Kakao Kampung Merasa pun menjadi satu dari jajaran elit Indonesian National Cocoa of Excellence 2021.
“Saat ini sedang kita ikutkan pemilihan tingkat dunia atau Cocoa of Excellence 2021 di Paris, Prancis,” kata Lukmansyah. Hasil pemilihan belum lagi diumumkan.
Sukses membuka pasar ekspor ini juga menambah semangat warga yang baru setahun ini kembali merawat dan memelihara kakaonya.
Sebelumnya warga menanam kakao tanpa mengetahui nilai jual, teknik perawatan, panen, dan pengolahan buah. Kakao ditanam semata-mata karena Kabupaten Berau memiliki program komoditas unggulan yang salah satunya adalah kakao.

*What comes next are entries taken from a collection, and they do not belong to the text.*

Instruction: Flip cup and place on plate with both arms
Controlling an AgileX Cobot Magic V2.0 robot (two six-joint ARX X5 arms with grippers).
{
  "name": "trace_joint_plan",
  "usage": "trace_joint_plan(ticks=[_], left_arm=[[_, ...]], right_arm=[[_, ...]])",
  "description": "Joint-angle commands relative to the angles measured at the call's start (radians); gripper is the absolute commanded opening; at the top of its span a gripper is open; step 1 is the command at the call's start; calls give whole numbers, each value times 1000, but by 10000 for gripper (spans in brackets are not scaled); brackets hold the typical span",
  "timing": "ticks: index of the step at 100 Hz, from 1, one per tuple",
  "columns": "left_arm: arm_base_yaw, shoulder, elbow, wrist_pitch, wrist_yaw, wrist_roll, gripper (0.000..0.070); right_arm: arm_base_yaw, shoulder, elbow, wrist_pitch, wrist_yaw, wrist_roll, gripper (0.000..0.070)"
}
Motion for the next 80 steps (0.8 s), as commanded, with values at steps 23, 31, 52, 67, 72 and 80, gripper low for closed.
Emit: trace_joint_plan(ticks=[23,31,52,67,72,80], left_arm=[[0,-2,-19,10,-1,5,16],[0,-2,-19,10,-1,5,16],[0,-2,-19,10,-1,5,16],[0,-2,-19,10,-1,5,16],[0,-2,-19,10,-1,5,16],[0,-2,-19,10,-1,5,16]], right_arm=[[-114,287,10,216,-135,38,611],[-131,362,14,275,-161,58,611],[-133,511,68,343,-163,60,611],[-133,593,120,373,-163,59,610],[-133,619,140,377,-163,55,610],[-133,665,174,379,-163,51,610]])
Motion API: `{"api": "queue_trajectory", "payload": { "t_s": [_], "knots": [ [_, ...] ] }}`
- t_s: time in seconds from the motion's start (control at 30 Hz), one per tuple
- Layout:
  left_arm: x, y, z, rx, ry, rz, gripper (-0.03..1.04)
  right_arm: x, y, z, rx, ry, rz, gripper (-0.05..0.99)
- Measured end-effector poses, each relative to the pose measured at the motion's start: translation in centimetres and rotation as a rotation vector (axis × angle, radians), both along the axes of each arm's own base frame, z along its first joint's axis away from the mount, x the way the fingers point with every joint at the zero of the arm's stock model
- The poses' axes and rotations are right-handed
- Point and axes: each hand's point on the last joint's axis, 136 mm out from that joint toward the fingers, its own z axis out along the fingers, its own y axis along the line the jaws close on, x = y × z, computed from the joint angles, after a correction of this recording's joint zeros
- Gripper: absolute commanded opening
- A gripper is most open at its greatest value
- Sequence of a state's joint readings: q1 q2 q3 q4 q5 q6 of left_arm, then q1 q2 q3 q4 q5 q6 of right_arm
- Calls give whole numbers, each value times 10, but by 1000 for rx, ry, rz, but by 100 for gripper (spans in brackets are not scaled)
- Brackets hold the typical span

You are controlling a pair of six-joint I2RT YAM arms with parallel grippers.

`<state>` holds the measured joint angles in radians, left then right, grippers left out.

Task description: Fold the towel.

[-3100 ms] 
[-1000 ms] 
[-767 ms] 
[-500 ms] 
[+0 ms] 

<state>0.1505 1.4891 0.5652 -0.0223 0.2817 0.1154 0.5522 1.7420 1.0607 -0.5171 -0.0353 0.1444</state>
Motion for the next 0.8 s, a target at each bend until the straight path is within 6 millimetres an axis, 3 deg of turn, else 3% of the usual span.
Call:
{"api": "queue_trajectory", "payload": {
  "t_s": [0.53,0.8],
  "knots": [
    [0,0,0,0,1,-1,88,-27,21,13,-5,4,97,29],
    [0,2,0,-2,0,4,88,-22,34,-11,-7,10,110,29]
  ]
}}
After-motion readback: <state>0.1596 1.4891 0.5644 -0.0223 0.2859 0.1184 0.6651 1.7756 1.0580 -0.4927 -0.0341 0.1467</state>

Namun karena kurangnya informasi prospek dan nilai jual kakao, tanaman kakao milik warga dibiarkan tumbuh liar dan tanpa pemupukan dan perawatan.
KAKAO FERMENTASI
Saat ini ada dua kampung yang menjual biji kakao fermentasi, yaitu Kampung Merasa dan Kampung Long Lanuk.
Fermentasi Kakao membutuhkan waktu setidaknya seminggu dengan sejumlah perlakuan seperti pengaturan suhu dan pengadukan. Proses yang lebih ketimbang kakao biasa ini menjadikan harga kakao fermentasi lebih mahal.
Dengan memperhitungkan harga dan permintaan kakao fermentasi yang stabil, warga Kampung Merasa menilai perlu memiliki peralatan yang memadai.
Karena itu mereka membangun pengering bersumber energi matahari (solar dryer) secara swadaya untuk membantu proses fermentasi.
Petani Kakao Kampung Merasa bersama dengan petani dari lima kampung lainnya juga berhimpun untuk mendirikan kelompok pengawas mutu kakao.
“Anggota kelompok akan memastikan, biji yang dihasilkan petani layak jual atau tidak, dan apakah perlu perbaikan atau perlakuan tambahan lagi,” terang Lukmansyah.
Hal ini merupakan suatu kemajuan pesat dari petani kakao yang awalnya tidak peduli tanaman kakao, hingga akhirnya kini berorganisasi dan berinovasi.
“Kakao ini adalah komoditas yang potensial, pasar sudah terbuka, tinggal kita bersama yang mendukung kakao Berau go internasional,” kata Gunawan.